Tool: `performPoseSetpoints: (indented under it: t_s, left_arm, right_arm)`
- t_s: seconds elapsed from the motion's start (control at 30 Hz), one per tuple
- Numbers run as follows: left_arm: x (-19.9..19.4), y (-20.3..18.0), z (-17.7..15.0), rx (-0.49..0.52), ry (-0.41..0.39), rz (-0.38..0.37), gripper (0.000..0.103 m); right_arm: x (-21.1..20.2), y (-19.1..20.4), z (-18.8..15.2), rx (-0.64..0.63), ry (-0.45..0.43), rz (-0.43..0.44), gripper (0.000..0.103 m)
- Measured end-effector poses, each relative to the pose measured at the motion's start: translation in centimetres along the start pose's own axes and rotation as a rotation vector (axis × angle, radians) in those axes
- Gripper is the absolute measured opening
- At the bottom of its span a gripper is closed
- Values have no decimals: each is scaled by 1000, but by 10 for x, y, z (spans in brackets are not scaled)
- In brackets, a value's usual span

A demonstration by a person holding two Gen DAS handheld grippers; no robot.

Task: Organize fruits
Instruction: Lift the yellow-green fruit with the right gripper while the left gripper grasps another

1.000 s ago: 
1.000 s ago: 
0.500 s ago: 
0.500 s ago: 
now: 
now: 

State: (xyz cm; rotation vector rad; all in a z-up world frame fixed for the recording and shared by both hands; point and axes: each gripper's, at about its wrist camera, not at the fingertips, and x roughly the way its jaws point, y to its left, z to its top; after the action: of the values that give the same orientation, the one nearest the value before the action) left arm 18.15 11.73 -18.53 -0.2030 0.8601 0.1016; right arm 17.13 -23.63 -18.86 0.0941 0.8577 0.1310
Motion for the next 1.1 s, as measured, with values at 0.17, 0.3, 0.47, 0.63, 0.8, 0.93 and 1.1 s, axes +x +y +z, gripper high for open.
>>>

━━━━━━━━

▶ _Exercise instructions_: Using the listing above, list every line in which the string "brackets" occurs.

▶ _Exercise solution_:
- Values have no decimals: each is scaled by 1000, but by 10 for x, y, z (spans in brackets are not scaled)
- In brackets, a value's usual span

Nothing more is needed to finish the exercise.